28.9.10

F***ing Depressed


Remember my RogerPhobia that I talked to you previously? Well, that feeling is coming back. It is kind of hunting me. And, I have the impression that it will hunt for a while again or maybe for the rest of my life. This is not good. If you are wondering why I'm afraid of him. Let me tell you a story. A true story of myself at the job.
This morning, I was doing my best for the "test" in his office (who wouldn't do their best in front of their boss anyway) but he still finds something to criticize. You have to work harder...blahblahblah! WHAT EVER. I don't give a s**t.

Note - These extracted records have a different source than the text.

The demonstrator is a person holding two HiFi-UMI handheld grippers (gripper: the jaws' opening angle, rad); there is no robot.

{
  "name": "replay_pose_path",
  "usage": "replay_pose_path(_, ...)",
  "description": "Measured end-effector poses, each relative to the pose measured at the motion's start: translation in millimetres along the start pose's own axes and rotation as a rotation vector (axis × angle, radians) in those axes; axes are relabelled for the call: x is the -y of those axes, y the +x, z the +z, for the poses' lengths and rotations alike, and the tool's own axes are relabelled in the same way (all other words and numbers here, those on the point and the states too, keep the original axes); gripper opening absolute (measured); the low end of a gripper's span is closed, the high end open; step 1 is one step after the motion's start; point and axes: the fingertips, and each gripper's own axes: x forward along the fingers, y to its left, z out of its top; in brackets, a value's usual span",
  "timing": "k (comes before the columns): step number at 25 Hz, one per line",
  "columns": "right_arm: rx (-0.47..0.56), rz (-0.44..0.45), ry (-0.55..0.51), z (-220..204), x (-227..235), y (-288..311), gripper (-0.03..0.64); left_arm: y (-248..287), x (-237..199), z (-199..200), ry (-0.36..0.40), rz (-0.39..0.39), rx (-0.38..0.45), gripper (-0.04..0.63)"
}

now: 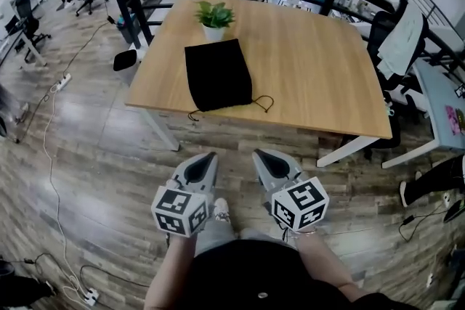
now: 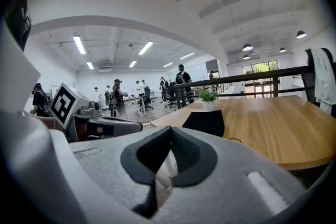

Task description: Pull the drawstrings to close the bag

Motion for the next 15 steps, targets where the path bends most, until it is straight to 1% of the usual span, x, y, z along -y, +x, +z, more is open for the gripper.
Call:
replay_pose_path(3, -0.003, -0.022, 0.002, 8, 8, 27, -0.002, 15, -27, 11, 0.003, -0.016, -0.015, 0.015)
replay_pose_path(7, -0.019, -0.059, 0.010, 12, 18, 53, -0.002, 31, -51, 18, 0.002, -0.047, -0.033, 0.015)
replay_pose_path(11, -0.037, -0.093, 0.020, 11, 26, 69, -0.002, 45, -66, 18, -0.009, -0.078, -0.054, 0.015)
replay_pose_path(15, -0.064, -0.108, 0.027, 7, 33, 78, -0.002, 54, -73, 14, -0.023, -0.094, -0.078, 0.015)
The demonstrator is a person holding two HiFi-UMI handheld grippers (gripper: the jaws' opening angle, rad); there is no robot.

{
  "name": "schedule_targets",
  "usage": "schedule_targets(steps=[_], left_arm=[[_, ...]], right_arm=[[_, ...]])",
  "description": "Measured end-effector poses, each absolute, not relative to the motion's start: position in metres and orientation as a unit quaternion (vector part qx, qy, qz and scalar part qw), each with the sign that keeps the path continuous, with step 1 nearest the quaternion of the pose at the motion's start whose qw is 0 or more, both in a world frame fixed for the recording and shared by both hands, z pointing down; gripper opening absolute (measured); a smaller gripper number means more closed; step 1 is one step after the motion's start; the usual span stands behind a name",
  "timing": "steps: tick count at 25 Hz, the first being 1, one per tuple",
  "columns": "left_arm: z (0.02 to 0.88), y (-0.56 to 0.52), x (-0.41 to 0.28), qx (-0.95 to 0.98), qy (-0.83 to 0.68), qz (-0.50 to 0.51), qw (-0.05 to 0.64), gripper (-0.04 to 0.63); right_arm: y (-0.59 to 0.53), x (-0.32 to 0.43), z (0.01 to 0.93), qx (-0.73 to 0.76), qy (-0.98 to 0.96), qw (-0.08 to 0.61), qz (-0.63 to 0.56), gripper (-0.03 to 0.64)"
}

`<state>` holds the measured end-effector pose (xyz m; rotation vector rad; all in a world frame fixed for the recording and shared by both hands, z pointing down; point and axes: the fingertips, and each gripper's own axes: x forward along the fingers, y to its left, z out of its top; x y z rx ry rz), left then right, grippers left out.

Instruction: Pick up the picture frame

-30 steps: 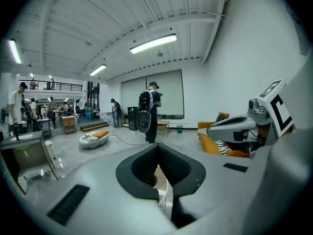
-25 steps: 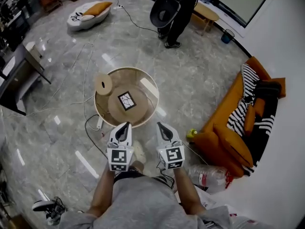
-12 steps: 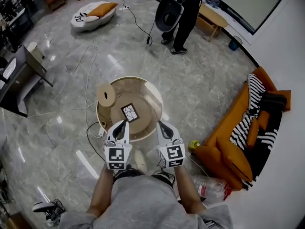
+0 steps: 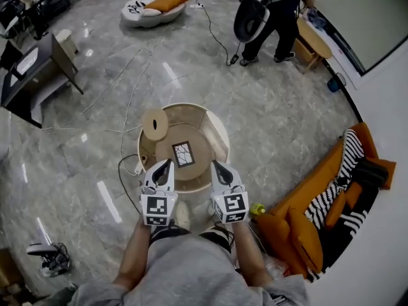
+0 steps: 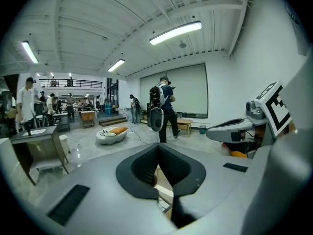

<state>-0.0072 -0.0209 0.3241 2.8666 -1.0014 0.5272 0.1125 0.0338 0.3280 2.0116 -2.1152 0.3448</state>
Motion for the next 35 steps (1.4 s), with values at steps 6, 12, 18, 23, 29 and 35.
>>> schedule_targets(steps=[6, 12, 18, 23, 29, 35], left_arm=[[0.34, -0.054, -0.007, 0.902, -0.39, 0.181, 0.049, 0.017], [0.379, -0.087, -0.007, 0.871, -0.441, 0.199, 0.082, 0.017], [0.439, -0.117, -0.019, 0.848, -0.466, 0.222, 0.122, 0.017], [0.492, -0.129, -0.021, 0.839, -0.467, 0.24, 0.141, 0.017], [0.561, -0.141, -0.016, 0.838, -0.454, 0.257, 0.161, 0.017], [0.63, -0.144, -0.01, 0.834, -0.442, 0.272, 0.189, 0.017]], right_arm=[[-0.02, 0.122, 0.34, 0.631, -0.759, 0.105, 0.12, -0.002], [-0.069, 0.14, 0.388, 0.594, -0.779, 0.125, 0.156, 0.0], [-0.105, 0.142, 0.454, 0.563, -0.787, 0.152, 0.199, -0.001], [-0.121, 0.14, 0.513, 0.55, -0.785, 0.174, 0.226, -0.001], [-0.14, 0.133, 0.587, 0.538, -0.782, 0.197, 0.246, -0.001], [-0.145, 0.127, 0.654, 0.525, -0.779, 0.217, 0.267, 0.0]])
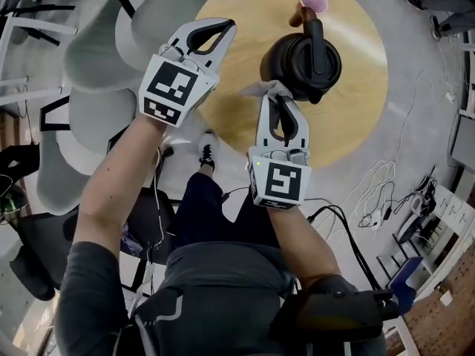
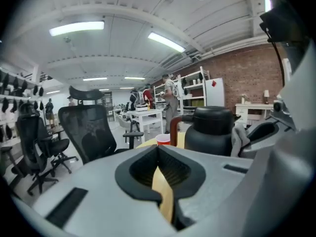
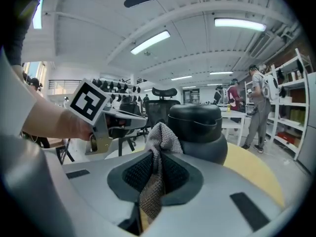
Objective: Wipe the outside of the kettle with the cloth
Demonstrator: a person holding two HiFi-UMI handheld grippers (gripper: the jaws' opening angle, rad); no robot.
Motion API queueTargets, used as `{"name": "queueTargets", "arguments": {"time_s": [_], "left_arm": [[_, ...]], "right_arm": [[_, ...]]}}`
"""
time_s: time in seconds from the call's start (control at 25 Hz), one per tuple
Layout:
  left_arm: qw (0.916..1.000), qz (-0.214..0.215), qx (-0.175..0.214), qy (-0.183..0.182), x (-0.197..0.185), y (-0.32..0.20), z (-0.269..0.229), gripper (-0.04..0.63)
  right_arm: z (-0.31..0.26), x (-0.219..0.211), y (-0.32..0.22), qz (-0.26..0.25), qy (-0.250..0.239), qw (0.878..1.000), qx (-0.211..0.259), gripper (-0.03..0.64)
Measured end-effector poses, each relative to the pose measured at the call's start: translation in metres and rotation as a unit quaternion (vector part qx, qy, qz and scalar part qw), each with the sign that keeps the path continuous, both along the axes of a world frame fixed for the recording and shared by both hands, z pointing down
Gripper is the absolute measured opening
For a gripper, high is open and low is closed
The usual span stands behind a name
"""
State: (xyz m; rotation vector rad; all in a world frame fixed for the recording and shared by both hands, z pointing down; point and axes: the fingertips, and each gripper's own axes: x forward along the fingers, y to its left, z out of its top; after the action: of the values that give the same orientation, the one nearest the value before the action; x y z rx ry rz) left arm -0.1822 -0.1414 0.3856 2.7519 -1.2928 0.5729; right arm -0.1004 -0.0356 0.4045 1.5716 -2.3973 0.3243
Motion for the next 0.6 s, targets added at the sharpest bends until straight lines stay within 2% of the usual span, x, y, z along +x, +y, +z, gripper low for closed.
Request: {"name": "queueTargets", "arguments": {"time_s": [0.2,0.36,0.52,0.6], "left_arm": [[0.9962,0.086,-0.002,0.011,0.037,-0.023,0.013,0.009],[0.9923,0.124,-0.004,0.007,0.065,-0.045,0.026,0.020],[0.9836,0.180,0.000,-0.008,0.092,-0.059,0.036,0.122],[0.9763,0.215,0.005,-0.024,0.103,-0.061,0.042,0.144]], "right_arm": [[0.024,-0.004,-0.002,0.031,-0.004,0.999,-0.017,0.055],[0.058,-0.004,-0.004,0.034,0.000,0.998,-0.048,0.055],[0.082,-0.003,-0.006,0.038,0.004,0.997,-0.066,0.055],[0.092,-0.001,-0.006,0.040,0.003,0.996,-0.078,0.055]]}}
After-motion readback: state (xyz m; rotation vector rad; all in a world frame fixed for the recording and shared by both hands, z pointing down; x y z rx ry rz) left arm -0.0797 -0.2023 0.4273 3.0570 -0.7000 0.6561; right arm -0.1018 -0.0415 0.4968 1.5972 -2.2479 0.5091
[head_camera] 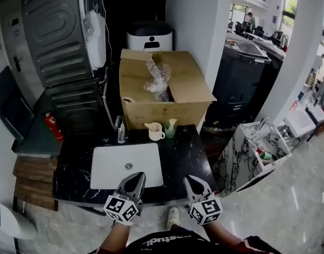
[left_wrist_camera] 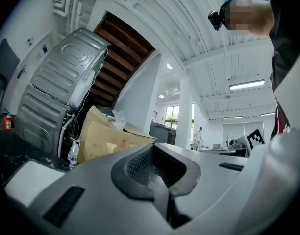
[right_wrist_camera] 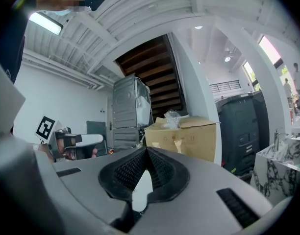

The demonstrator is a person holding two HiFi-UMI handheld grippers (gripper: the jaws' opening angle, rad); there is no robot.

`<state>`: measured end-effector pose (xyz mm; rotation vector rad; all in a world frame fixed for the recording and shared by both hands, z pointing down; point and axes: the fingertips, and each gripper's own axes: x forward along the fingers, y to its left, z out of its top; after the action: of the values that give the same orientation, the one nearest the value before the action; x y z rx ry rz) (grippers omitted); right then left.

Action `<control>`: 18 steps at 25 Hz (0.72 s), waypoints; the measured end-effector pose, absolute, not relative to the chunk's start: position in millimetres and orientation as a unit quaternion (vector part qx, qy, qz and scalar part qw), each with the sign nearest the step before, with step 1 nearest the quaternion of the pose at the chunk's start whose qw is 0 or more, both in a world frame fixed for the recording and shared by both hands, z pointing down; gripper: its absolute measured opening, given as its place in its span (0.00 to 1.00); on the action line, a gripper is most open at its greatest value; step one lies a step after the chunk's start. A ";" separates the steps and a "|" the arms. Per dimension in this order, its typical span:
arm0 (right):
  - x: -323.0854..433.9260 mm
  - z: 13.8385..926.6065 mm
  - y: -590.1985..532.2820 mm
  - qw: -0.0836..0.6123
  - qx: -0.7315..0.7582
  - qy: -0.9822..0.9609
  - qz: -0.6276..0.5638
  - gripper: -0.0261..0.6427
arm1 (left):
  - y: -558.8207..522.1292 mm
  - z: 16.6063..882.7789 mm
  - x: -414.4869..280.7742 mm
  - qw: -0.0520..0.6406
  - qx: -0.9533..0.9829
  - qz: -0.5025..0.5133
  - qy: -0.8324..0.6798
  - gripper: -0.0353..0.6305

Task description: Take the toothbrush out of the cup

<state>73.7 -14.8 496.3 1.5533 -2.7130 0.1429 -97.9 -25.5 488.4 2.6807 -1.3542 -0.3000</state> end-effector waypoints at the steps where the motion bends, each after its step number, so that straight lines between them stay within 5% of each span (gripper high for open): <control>1: 74.6 495.4 -28.1 0.005 0.492 -0.869 0.044 0.09 | -38.2 487.8 -94.9 0.060 0.886 -0.098 -0.449 0.08; 18: 87.5 493.0 -201.2 0.001 0.431 -0.900 0.068 0.09 | -197.9 469.4 -58.3 0.037 0.870 -0.089 -0.484 0.08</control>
<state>87.5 -201.2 493.0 1.3544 -2.8251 0.2150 -58.3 -197.9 469.4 2.6708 -1.4852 -0.2738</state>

One more thing, he kind of used my codes and went into my account and saw msn, which is forbidden (but everybody do use it, so... i do the same thing. what is the big deal?). I'm just hoping that he won't write it in my file to keep record. Don't laugh. He is the kind who write everything down (without missing a word). The last time he gave me a warning (just because I was wearing a pair of jeans) AND wrote it into my file. It is only a call center for technical support at the real estate board (but still it is a call center), nobody see us, why can't we wear jeans??? Isn't that weird. It is not understandable. I'm giving up. I can't stand it anymore. I will still keep that job for the time that I'll find another one in my domain.
P.S. Terribly sorry for my language.